The circuit contains a voltage source $U=12 ~\rm{V}$, a switch $S_1$, a resistor of $R_1=20 ~\Omega$ and a capacitor of $C=100 ~\rm{µF}$.
The switch $S_2$ to an additional consumer $R_2$ will be considered to be open for the first tasks. At the moment $t_0=0 ~\rm{s}$ the switch $S_1$ is closed, the voltage across the capacitor is $u_c (t_0 )=0 ~\rm{V}$.
1. First do not consider the light bulb – it is not connected to the RC circuit.
Calculate the point of time $t_1$ when $u_c (t_1)=0.5\cdot U$.
So, here only R_1 and C gives the time constant: $\tau = R_1 \cdot C$
The following formula describes the time course of $u_C(t)$ which has to be $u_c (t_1)=0.5\cdot U$: \begin{align*} u_c (t) = U \cdot (1- e^{t/\tau}) = 0.5\cdot U \end{align*} It has to be rearranged to $t$ \begin{align*} (1- e^{t/\tau}) &= 0.5 \\ e^{t/\tau} &= 0.5 \\ t/\tau &= ln(0.5) \\ t &= \tau \cdot ln(0.5) \\ t &= R_1 \cdot C \cdot ln(0.5) \end{align*}
2. Calculate the overall energy dissipated by $R_1$ while charging the capacitor $0 ~\rm{V}$ to $12 ~\rm{V}$.
3. Now, consider the light bulb as a resistor of $R_\rm B=20 ~\Omega$, and ignore again the left side ($S_2$ is open).
The voltage across the capacitor is again $0 ~\rm{V}$ at the moment $t_0=0 ~\rm{s}$ when the switch $S_1$ is closed.
Calculate the voltage $u_c (t_2)$ across the capacitor at $t_2=1 ~\rm{ms}$ after closing the switch.
Hint: To solve this, first create an equivalent linear voltage source from $U$, $R_1$, and $R_\rm B$.
An equivalent linear voltage source can be given with $U$, $R_1$, and $R_\rm B$ as seen in yellow.
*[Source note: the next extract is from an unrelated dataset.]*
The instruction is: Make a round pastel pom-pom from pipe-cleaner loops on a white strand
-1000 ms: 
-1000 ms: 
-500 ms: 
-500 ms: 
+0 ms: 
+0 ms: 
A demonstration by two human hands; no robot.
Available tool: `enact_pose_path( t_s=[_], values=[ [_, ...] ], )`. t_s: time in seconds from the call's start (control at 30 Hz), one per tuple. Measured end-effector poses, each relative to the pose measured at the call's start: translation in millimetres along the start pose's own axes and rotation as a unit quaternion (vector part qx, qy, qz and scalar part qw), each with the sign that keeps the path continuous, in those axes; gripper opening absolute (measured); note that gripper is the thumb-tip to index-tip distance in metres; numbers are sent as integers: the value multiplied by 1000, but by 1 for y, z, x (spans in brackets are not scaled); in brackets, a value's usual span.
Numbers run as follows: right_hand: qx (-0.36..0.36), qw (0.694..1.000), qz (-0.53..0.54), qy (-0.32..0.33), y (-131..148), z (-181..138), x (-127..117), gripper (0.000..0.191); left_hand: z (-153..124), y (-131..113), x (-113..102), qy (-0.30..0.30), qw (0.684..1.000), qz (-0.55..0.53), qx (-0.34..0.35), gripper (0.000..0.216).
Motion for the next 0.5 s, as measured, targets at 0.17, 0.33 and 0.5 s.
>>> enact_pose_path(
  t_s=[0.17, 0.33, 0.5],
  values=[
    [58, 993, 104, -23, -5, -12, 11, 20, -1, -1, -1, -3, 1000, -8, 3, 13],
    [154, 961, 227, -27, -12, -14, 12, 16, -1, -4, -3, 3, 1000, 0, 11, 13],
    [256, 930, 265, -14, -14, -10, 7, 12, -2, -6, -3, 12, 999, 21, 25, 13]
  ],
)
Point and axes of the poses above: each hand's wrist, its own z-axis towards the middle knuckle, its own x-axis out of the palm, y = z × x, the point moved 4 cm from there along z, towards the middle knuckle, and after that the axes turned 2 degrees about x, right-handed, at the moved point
Therefore, the voltage of the equivalent linear voltage source is: $U_s = U \cdot {{R_\rm B}\over{R_1 + R_\rm B}} = 1/2 \cdot U$
The internal resistance is given by substituting the ideal voltage source with its resistance ($=0 ~\Omega$, short-circuit).
\begin{align*}
R_i &= R_1 || R_\rm B \\
&= 10 ~\Omega
\end{align*}
\begin{align*} u_c (t_2) &= U_s \cdot (1- e^{t_2/(R_i\cdot C)}) \\ &= {{1}\over{2}} \cdot U \cdot (1- e^{1~\rm{ms}/(10 ~\Omega \cdot 100 ~\rm{µF})}) \end{align*}
4. Explain (without calculation) how the situation in 3. would change once also $S_2$ is closed from the beginning on.
On an alternative view, one can try to create an equivalent linear voltage source again. Then, the internal resistance is given by substituting the ideal voltage source is again short-circuiting $R_2$.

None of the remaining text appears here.